## What you are asked to do:
Your task is to return the span of lines beginning at the one with "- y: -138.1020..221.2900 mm" and ending at the last line of the data, exactly as it stands.

## Stored data:
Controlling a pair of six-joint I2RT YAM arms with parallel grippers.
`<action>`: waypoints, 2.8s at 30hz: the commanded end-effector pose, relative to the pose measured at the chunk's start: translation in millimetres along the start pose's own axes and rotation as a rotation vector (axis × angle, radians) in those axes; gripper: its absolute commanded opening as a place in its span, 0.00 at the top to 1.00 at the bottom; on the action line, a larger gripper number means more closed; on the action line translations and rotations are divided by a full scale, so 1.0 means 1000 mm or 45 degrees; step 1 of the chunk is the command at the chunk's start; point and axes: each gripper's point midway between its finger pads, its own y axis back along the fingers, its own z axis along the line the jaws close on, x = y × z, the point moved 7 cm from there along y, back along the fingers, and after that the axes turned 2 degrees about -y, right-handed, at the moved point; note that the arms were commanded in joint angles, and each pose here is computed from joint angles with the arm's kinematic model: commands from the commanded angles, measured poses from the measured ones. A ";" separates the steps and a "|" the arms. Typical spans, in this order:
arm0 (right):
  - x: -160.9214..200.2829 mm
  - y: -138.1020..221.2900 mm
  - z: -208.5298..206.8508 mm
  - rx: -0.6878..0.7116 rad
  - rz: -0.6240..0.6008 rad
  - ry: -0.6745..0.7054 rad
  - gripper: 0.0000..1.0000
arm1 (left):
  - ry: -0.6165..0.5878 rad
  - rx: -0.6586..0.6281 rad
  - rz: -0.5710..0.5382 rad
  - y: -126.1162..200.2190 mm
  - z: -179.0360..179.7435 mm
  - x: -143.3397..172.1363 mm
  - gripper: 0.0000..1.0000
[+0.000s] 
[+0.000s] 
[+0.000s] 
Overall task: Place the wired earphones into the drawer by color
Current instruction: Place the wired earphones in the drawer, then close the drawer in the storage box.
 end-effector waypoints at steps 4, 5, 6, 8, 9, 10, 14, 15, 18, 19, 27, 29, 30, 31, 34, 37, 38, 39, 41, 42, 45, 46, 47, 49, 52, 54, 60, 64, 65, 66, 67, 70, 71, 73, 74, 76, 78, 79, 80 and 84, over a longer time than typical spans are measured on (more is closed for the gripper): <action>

## The completed task:
  - y: -138.1020..221.2900 mm
  - z: -208.5298..206.8508 mm
  - rx: -0.6878..0.7116 rad
  - rz: -0.6240..0.6008 rad
  - ry: -0.6745..0.7054 rad
  - gripper: 0.0000..1.0000
arm1 (left):
  - ry: -0.6165..0.5878 rad
  - rx: -0.6586..0.6281 rad
  - rz: -0.5710..0.5382 rad
  - y: -126.1162..200.2190 mm
  - z: -179.0360..179.7435 mm
  - x: -143.3397..172.1363 mm
  - gripper: 0.0000..1.0000
[+0.000s] 
[+0.000s] 
[+0.000s] 
Overall task: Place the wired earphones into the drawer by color
Current instruction: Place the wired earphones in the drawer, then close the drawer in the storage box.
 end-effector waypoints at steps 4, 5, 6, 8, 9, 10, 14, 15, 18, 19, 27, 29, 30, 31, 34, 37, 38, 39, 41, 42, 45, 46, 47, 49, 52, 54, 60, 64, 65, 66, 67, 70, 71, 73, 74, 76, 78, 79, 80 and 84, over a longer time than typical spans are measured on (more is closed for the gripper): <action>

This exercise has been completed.